BYA Productions :: 2003 :: acheter cet album

Ce disque, un CD-R court et artisanal, peut laisser un sentiment d'inachevé. Il n'en a pas moins, davantage que les autres sorties citées plus haut, les attributs d'un véritable album. Avec son ton uniformément froid et dérangé, avec ce "We'll Never Change" qui ouvre, sépare et clôt le disque, il se présente comme un tout structuré, homogène et solidaire. Surtout, il bénéficie de ce qui, de tout temps, a fait les bons disques de rap : une alchimie totale entre le rappeur et son beatmaker, l'un comme l'autre rivalisant d'audaces et multipliant les trouvailles.
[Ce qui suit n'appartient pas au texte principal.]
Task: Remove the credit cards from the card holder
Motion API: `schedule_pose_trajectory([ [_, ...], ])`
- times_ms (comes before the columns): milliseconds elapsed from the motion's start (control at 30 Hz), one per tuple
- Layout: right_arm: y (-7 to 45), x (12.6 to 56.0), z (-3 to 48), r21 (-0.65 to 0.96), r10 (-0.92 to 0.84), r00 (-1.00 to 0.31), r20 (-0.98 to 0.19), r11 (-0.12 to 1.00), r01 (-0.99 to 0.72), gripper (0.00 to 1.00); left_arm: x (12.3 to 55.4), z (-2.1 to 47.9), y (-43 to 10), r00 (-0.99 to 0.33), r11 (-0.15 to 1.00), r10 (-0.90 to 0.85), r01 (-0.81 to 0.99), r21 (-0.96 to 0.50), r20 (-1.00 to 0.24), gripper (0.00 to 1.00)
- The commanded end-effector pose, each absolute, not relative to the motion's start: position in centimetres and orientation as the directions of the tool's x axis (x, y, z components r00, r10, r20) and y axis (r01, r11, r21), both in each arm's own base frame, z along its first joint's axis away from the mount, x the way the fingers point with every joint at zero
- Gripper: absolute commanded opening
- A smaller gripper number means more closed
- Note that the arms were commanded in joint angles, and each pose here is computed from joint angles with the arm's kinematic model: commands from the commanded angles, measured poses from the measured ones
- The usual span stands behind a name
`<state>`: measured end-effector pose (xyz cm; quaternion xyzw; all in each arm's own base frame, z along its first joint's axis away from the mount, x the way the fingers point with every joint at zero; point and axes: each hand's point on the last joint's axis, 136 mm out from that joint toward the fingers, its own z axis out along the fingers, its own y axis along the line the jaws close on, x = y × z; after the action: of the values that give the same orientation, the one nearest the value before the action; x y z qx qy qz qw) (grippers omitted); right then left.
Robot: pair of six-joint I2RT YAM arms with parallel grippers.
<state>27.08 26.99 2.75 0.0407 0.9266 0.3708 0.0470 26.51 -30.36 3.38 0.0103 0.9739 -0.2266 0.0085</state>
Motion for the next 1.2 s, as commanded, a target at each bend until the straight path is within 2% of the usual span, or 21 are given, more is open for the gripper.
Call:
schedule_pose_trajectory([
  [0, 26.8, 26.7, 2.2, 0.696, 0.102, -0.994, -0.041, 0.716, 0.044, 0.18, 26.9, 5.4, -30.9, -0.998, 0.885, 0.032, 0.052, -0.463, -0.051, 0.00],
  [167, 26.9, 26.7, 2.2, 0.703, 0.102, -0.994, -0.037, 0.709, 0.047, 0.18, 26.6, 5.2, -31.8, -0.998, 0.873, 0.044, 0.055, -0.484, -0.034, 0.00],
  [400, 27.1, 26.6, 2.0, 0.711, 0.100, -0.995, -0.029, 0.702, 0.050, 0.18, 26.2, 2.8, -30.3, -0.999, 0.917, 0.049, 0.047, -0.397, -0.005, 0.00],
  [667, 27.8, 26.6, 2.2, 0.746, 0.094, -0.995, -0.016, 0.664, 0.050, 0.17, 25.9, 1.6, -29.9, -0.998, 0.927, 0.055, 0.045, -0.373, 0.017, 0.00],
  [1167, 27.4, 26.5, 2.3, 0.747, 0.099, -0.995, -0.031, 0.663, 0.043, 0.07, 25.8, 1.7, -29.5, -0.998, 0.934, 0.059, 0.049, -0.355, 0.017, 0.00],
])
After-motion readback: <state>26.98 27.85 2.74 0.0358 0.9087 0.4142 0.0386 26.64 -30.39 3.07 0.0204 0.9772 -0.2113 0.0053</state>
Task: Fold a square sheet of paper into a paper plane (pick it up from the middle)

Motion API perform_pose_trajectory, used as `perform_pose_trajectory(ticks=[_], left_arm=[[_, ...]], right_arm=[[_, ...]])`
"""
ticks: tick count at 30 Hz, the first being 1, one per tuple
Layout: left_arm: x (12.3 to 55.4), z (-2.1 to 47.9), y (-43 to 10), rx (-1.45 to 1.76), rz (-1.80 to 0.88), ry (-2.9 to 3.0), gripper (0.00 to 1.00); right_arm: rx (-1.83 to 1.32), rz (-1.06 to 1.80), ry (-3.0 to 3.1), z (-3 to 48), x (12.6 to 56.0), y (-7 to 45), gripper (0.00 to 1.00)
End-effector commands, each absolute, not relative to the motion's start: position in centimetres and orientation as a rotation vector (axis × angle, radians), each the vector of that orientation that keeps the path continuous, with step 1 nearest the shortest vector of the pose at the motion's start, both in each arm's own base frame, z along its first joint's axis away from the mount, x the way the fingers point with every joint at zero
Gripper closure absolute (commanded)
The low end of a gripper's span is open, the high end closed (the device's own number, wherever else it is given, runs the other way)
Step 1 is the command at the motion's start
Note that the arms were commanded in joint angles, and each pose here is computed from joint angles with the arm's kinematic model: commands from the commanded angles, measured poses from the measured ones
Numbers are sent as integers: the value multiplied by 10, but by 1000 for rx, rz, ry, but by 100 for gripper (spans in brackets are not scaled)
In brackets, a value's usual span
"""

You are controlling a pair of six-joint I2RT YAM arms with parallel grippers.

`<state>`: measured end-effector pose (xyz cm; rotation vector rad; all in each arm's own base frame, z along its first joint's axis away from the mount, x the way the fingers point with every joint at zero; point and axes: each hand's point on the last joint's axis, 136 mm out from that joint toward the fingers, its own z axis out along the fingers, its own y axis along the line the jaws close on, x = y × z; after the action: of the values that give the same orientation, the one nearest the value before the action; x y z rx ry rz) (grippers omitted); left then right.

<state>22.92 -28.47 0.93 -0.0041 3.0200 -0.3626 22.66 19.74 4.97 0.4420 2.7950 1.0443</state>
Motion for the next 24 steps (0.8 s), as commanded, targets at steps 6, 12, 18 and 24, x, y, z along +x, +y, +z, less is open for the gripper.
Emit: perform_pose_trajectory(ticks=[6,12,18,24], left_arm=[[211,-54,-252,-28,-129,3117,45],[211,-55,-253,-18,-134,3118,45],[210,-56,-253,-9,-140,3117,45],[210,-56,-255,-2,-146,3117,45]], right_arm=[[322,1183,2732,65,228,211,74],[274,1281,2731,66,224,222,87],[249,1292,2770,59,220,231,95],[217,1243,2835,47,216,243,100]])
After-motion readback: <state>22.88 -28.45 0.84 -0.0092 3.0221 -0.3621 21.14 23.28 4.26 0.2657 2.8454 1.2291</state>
Les paroles d'Inoe servent autant de gimmicks que les boucles tordues choisies par Adlib, sur "Real Mazoid" par exemple, ou plus encore sur "Itz Whatz Needed", un titre qui se limite à la répétition incessante de la phrase titre et d'un beat rachitique. Plus loin, le rappeur tente un court a capella sur "Long Walk", et les premiers mots du "Novocaine for the Soul" d'Eels ("Life is hard, and so am I") sont recyclés et alourdis pour annoncer un robotique "Hidden Song". Tout cela regorge d'idées et sonne expérimental, inhabituel. "Spé", comme disaient alors les puristes du classic rap. Mais cela n'est jamais inutile ou bêtement abscons. Au contraire, l'album fait bouger la tête et les jambes, et il dévoile d'habiles séductions.

Un titre, toutefois, se détache de Governments Greatest Hits et écrase tous les autres de son incroyable classe. Avec le rap faussement nonchalant d'Inoe One et ce beat inoubliable signé Adlib, habile constraste entre deux orgues, l'un tronqué, marquant le rythme, l'autre coulant, le tout parcouru d'un synthé glacial, cette merveille intitulée "Da Ole Me" aurait immanquablement sa place dans un éventuel panthéon des 20 ou 50 plus grands morceaux de rap, carrément. Seulement, voilà, testez Google et faites cette amère constatation : Inoe One, Adlib et leur Governments Greatest Hits n'ont encore jamais eu l'exposition qu'ils méritaient.

PS : merci à l'inestimable Jeantu de West Coast Indies de m'avoir fait découvrir ce disque à l'époque de son regretté site.